If you want the go/no on whether a field is baited or not, best to contact a USFWS warden. I've seen state wardens in ND and SD let guys hunt fields that were later shut down by the feds.


----------



## dakotashooter2 (Oct 31, 2003)

Plainsman said:


> I think baled would be a form of harvest and you would be ok. Desiccated fields will require some common sense on the part of the hunter and the warden. Perhaps I should say uncommon sense.
> 
> As far as controlling numbers Chuck, yes and no. Like BL pointed out it worked in some areas and not others. It hasn't worked so well at Devils Lake. They went to the legislature to let non residents hunt early just like the residents. (This isn't non resident bashing, but it's ironic) When the early geese season opened they would not let anyone hunt that didn't pay on much of those private lands. So they wanted non residents, but non residents wanted to come when duck season was good. So it hasn't worked so good there.
> It's sort of like FREE TEXAS HOG HUNTS. Wow wife lets try Texas this winter instead of Arizona. Yes you pay nothing for the hog, but they want $200 per day per gun. Some have that price per gun plus you have to rent their cabin at $300 to $800 per night. Most were in the $300 to $400 range. I had two rifles with and never fired a shot all winter. I did go to a state park that was holding a hog hunt. It was about 800 acres and they were letting hmmmm don't remember, but it come out to about ten acres per hunter. There were over 100 residents on the waiting list if anyone cancelled. I admired Texas until I went there. You have to be rich or take up shuffle board. Also, they have no idea how to drive on ice. Killed one lady right by our camper. Kissed an 18 wheeler head on both doing about 60 on a 1/2 inch of glare ice. I was pulling a camper on a two lane one day with heavy traffic and at 60 mph had a pickup pass me on the shoulder as we were coming to a bridge. Back to the nice quiet desert if we go south again.
> ...


You have to remember...Everything is bigger in Texas.....particularly Ego's........


----------



## Griz (Sep 24, 2003)

@plainsman - I'm a forester in East Texas and have been coming to Nodak to hunt for over 15 years. You have to know that Fredericksburg and mch of the hill country region has been turned into a playplace for the rich and famous and the left leaning libtards out of Austin. Unfortunately the Californians have driven up the price of everything around there too. We have an epic hog problem in East Texas but also have over 500,000 acres of national forest. You can buy an annual permit for around $35 bucks for USFS land. Maybe give that a look if you decide to come back - you will find East Texas to be full of god-fearing gun-toters. Griz


----------



## dakotashooter2 (Oct 31, 2003)

I agree with BL that in some areas it is having an impact in others not so much. From some of the farmers I've talked to in my area they are still killing almost as many on their depredation permits as the hunters are yet there doesn't even seem to be a dent in the population.

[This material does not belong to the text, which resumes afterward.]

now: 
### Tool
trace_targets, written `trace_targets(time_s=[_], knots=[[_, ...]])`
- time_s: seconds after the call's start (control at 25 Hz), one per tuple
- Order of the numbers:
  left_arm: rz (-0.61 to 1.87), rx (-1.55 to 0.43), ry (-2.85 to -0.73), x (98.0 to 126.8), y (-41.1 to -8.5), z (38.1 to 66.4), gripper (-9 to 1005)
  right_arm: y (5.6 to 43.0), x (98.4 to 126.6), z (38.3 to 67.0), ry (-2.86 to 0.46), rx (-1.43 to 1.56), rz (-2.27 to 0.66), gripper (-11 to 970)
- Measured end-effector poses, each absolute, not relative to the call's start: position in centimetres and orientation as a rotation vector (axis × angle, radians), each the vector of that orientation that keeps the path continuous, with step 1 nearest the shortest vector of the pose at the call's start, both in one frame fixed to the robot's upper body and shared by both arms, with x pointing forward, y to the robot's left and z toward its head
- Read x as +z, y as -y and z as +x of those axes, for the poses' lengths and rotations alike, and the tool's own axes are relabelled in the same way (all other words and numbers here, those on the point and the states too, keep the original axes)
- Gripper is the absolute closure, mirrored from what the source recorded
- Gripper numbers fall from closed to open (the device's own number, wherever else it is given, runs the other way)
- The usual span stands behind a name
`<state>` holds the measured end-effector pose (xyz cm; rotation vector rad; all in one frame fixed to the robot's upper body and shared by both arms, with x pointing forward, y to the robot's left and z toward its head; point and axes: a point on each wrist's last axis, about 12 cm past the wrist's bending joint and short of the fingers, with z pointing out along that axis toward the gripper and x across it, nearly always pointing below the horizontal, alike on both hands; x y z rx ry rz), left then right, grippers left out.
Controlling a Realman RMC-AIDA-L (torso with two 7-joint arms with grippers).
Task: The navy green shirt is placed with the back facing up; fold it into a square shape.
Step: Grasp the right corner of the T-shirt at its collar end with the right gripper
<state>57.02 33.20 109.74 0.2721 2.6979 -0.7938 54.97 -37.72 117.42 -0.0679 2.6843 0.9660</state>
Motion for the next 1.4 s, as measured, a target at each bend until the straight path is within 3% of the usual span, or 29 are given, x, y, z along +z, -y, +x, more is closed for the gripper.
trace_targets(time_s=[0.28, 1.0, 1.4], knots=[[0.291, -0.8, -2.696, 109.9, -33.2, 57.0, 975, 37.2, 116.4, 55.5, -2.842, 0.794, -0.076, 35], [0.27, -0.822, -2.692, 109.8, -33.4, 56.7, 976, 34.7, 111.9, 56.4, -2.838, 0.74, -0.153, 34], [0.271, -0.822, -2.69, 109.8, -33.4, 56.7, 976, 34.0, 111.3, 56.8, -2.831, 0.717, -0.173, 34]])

Water does strange things. 3 years ago we had above normal precipitation till about August. By the end of August a local salt lake dropped to a level that left about 1/4th of it a mud flat. This years drought (lol) has the water as high or higher than that year with at least and 18" difference in rainfall. Figure that out !!! Over my years I have seen deep sloughs go dry while a shallow one down the road never changed. FWIW we are not in a drought. We live on the high plains and this amount of precipitation is closer to long term average. We actually have been in a wet cycle for at least the last 20 years and every time moisture gets back to normal for this type of landscape they (the feel gooders) start calling it a drought to get sympathy. 
The birds will find water where they can. There will always be water in lagoons, lakes and usually in most decent sized rivers. as long as they have nesting cover they will continue to survive.

It would be really interesting to know the criteria for normal farm practices because it seems in some places an activity is considered normal while in others it is not. I've asked several times and never gotten an answer to why flooding corn is a normal farm practice. oke:


----------



## templey_41 (Jul 19, 2008)

Sooo...is anyone hunting Canada geese out there early season?

Seems like every thread here gets spun into some other tangent.

I'll be heading to Nodak oct 25-31. with 2 kids ages 4 and 2....this can't come SOON enough!!!!!!!


----------



## Plainsman (Jul 30, 2003)

Grip thanks much for the insight. Great hearing that from you.


----------



## blhunter3 (May 5, 2007)

People that are hunting in areas where they got hail, just because it doesn't look like a crop is growing there, doesn't mean you can hunt it. The insurance adjusters deferred it, even thought there appears to be nothing growing, its considered a "growing crop" and you have to get permission. The insurance company are forcing the farmer to harvest it, so its off limit unless permission is given to you. Also be on the lookout for farmers planting cover crops and cover crops that are already out of the ground. You have to have permission to hunt those fields as well.


----------